▶ Exercise
Repeat every line that appears below, with nothing altered.

▶ Data shown

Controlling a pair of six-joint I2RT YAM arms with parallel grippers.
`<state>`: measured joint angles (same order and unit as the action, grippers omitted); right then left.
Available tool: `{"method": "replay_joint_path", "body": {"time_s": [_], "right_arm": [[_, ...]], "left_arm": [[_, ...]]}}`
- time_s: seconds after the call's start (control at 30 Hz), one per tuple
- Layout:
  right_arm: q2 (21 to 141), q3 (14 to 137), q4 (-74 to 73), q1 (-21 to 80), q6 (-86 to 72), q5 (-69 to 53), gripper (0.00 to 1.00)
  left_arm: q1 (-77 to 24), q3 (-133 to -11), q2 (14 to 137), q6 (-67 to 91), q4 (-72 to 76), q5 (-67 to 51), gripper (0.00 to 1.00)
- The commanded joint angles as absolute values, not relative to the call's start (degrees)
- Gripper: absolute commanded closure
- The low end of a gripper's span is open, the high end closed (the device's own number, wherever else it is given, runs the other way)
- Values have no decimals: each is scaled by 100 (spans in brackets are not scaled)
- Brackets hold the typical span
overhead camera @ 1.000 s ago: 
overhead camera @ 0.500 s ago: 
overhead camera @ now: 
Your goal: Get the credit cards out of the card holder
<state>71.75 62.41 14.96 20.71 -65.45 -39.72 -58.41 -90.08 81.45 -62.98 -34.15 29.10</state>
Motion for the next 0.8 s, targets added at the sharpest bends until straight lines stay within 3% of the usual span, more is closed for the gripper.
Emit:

▶ Completed task
Controlling a pair of six-joint I2RT YAM arms with parallel grippers.
`<state>`: measured joint angles (same order and unit as the action, grippers omitted); right then left.
Available tool: `{"method": "replay_joint_path", "body": {"time_s": [_], "right_arm": [[_, ...]], "left_arm": [[_, ...]]}}`
- time_s: seconds after the call's start (control at 30 Hz), one per tuple
- Layout:
  right_arm: q2 (21 to 141), q3 (14 to 137), q4 (-74 to 73), q1 (-21 to 80), q6 (-86 to 72), q5 (-69 to 53), gripper (0.00 to 1.00)
  left_arm: q1 (-77 to 24), q3 (-133 to -11), q2 (14 to 137), q6 (-67 to 91), q4 (-72 to 76), q5 (-67 to 51), gripper (0.00 to 1.00)
- The commanded joint angles as absolute values, not relative to the call's start (degrees)
- Gripper: absolute commanded closure
- The low end of a gripper's span is open, the high end closed (the device's own number, wherever else it is given, runs the other way)
- Values have no decimals: each is scaled by 100 (spans in brackets are not scaled)
- Brackets hold the typical span
overhead camera @ 1.000 s ago: 
overhead camera @ 0.500 s ago: 
overhead camera @ now: 
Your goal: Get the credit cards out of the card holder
<state>71.75 62.41 14.96 20.71 -65.45 -39.72 -58.41 -90.08 81.45 -62.98 -34.15 29.10</state>
Motion for the next 0.8 s, targets added at the sharpest bends until straight lines stay within 3% of the usual span, more is closed for the gripper.
Emit:

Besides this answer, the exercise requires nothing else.